Non-GLP Safety Evaluation

Non-Good Laboratory Practice (Non-GLP) safety evaluation studies are conducted in a laboratory setting using experimental systems to assess the safety of drugs. These studies involve clinical observations of animals (typically mice) during the administration process, dynamic monitoring of clinical indicators, terminal necropsy and pathological evaluation, and cytokine detection. The results provide a toxicity evaluation to support preclinical studies of drug candidates. We offer efficient, high-quality, and flexible Non-GLP early safety evaluation services, providing data support and decision-making recommendations for the development of new drug candidates. We support multiple animal species (rats/mice, rabbits, guinea pigs, beagles, monkeys) and routes of administration (intravenous injection, oral gavage, subcutaneous injection, intradermal injection, intraperitoneal injection, intramuscular injection, intranasal administration, dermal administration, intravitreal injection, intratracheal administration, etc.). Furthermore, we can integrate the safety data with the candidate compound's bioactivity, efficacy, and pharmacokinetic data to provide comprehensive development and decision-making recommendations.

I. Technical Principle:

Non-clinical safety studies expose test subjects to the toxic effects of a test article through toxicological assays, in order to indicate the clinical safety of the test article. Through different toxicological tests, based on the dose/extent of exposure to the test article, the route of administration, the duration of administration, the symptoms and nature of the toxic reactions that occur, the target organs found in pathological examinations, and whether the toxic reactions/toxic damage are reversible, the toxic reactions are qualitatively and/or quantitatively exposed. This allows for the extrapolation of a safe reference dose and safe range for clinical trials, thereby predicting potential human toxicity that may occur during clinical drug use, in order to develop clinical monitoring indicators and prevention/control measures. Furthermore, the characteristics of the proposed indications, the intended patient population, and other factors are comprehensively considered to weigh the risks and benefits, and to determine whether to proceed to the corresponding stage of clinical research. The basic contents of non-clinical safety evaluation include safety pharmacology (general pharmacology), single-dose toxicity (acute toxicity), repeated-dose toxicity (long-term toxicity), genotoxicity, reproductive toxicity, carcinogenicity, dependence, and special toxicity (allergy, local irritation, hemolysis), etc.

II. Services Offered:

1. Single-Dose Dose Escalation Toxicity Exploration: Evaluate the toxic reactions of a single dose at different dose levels.
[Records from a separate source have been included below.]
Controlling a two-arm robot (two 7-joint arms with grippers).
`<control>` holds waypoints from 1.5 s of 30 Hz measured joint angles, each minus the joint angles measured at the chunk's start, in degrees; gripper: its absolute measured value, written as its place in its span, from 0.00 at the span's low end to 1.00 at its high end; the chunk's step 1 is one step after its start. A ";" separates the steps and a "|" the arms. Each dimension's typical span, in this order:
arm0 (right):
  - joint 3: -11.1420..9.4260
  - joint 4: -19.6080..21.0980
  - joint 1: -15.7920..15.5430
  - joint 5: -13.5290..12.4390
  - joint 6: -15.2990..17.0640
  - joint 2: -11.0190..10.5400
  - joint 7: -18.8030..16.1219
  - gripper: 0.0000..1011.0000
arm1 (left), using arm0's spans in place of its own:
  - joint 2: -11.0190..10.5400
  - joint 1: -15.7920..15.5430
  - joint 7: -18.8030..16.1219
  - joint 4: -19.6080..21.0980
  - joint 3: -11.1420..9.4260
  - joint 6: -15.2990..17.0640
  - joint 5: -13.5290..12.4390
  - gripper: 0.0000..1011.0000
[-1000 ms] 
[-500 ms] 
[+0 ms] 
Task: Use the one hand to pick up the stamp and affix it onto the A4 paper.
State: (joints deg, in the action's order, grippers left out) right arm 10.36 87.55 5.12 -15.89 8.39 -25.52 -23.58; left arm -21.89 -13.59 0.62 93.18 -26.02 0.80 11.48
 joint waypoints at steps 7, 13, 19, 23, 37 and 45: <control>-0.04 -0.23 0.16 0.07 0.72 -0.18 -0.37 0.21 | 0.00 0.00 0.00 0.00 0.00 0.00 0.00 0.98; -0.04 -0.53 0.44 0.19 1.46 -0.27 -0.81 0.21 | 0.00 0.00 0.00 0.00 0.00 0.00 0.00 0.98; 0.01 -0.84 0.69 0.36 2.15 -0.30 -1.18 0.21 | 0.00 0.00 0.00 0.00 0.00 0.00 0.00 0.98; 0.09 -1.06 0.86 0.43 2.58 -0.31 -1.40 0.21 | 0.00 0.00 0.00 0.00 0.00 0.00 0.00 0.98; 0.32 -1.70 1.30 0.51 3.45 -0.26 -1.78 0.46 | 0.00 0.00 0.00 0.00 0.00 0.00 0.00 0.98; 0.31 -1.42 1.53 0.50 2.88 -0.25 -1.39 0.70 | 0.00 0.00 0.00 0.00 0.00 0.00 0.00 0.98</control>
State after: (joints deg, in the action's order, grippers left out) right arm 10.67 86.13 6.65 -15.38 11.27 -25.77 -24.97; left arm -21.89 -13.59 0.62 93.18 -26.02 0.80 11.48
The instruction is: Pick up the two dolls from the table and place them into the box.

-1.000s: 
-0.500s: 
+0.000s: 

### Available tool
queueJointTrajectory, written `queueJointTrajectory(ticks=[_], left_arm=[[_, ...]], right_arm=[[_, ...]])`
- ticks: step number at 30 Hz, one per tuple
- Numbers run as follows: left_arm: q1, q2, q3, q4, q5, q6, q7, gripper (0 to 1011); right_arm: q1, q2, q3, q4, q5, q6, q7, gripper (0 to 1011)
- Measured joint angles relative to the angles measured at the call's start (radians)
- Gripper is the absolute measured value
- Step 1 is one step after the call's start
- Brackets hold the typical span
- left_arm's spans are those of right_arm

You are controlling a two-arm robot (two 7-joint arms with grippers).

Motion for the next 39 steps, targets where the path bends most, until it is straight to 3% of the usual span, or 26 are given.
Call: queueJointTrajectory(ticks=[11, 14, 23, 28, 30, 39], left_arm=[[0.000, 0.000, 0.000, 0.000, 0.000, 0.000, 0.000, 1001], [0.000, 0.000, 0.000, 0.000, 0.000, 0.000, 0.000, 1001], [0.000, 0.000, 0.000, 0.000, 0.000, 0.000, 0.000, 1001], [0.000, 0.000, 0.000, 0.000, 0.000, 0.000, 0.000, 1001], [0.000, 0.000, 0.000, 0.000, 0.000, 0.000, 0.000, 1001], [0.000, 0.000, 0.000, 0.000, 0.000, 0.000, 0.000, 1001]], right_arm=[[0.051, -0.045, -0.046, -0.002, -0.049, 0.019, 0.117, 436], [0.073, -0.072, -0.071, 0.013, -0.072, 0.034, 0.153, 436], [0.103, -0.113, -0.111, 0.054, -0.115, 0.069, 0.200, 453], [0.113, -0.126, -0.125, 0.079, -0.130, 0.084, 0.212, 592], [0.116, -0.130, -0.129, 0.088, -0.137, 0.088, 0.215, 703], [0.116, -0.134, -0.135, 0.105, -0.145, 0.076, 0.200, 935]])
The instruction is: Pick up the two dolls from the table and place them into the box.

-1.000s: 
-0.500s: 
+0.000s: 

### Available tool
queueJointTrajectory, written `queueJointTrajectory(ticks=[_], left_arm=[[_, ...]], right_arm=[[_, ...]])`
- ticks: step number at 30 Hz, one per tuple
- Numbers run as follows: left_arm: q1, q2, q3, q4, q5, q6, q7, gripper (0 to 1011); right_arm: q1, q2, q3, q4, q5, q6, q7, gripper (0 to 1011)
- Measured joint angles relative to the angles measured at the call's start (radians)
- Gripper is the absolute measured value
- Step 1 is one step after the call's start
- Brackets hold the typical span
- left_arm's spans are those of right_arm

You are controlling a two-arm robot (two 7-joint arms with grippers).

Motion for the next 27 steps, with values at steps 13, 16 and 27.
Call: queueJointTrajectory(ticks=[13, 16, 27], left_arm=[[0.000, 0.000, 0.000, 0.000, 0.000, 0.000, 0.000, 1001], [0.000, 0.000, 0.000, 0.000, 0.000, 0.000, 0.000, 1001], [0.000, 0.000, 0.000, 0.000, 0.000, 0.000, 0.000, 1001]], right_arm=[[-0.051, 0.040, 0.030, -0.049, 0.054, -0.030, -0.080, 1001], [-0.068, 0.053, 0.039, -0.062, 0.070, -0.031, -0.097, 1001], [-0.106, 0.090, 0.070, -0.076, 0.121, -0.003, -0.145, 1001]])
2. Multiple Repeated-Dose Toxicity Study: Evaluate the toxic reactions of repeated dosing at different dose levels, as well as the cumulative toxicity of the drug.
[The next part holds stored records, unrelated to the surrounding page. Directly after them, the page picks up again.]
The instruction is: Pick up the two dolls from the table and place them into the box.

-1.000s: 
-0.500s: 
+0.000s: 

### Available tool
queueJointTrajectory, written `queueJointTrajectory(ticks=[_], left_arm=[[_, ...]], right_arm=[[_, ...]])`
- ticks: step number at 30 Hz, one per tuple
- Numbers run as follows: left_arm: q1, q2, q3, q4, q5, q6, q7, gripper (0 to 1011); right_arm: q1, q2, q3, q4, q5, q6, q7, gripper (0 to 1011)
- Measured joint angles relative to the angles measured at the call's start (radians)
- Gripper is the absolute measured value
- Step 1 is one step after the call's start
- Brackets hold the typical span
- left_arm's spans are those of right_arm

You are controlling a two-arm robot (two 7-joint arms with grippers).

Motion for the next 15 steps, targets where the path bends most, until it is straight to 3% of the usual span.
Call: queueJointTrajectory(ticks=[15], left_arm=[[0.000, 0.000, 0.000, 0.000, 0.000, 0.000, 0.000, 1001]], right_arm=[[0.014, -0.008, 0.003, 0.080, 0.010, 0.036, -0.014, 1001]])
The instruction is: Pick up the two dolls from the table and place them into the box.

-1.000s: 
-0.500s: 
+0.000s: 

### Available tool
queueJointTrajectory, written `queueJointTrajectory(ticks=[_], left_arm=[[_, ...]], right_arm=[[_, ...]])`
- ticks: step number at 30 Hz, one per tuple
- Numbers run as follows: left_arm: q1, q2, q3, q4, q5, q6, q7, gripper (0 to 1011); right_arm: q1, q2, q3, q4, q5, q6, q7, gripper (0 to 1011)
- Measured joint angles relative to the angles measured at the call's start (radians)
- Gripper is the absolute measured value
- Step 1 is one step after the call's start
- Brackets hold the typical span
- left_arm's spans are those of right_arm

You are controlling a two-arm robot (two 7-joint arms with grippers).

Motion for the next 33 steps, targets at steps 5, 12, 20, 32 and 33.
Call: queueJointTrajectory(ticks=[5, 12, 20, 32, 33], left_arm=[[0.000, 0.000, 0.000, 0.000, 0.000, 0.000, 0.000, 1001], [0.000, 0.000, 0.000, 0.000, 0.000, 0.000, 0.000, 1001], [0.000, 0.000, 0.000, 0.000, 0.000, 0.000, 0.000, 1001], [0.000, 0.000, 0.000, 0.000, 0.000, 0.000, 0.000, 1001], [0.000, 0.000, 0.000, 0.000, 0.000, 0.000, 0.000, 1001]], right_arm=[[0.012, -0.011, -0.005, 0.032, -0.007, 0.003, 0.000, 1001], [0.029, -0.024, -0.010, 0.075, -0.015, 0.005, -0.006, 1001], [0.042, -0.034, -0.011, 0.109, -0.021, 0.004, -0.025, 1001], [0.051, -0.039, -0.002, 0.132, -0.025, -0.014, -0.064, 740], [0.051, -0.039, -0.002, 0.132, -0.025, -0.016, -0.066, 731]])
3. Dose Range Finding (DRF): Determine the toxic dose range of the drug, providing a basis for dose selection for subsequent studies.

4. Local Toxicity Test: Evaluate the toxic reactions of the drug after local administration.

5. Toxicokinetics/Toxicokinetic (TK) Assessment: Study the absorption, distribution, metabolism, and excretion processes of the drug in the body, as well as the relationship between toxic reactions and drug concentrations.

We can also integrate the safety data with the candidate compound's bioactivity, efficacy, and pharmacokinetic data to provide comprehensive development and decision-making recommendations.

III. Animal Species:

Rats/mice, rabbits, guinea pigs, beagles, monkeys

IV. Routes of Administration:

Intravenous injection, oral gavage, subcutaneous injection, intradermal injection, intraperitoneal injection, intramuscular injection, intranasal administration, dermal administration, intravitreal injection, intratracheal administration, etc.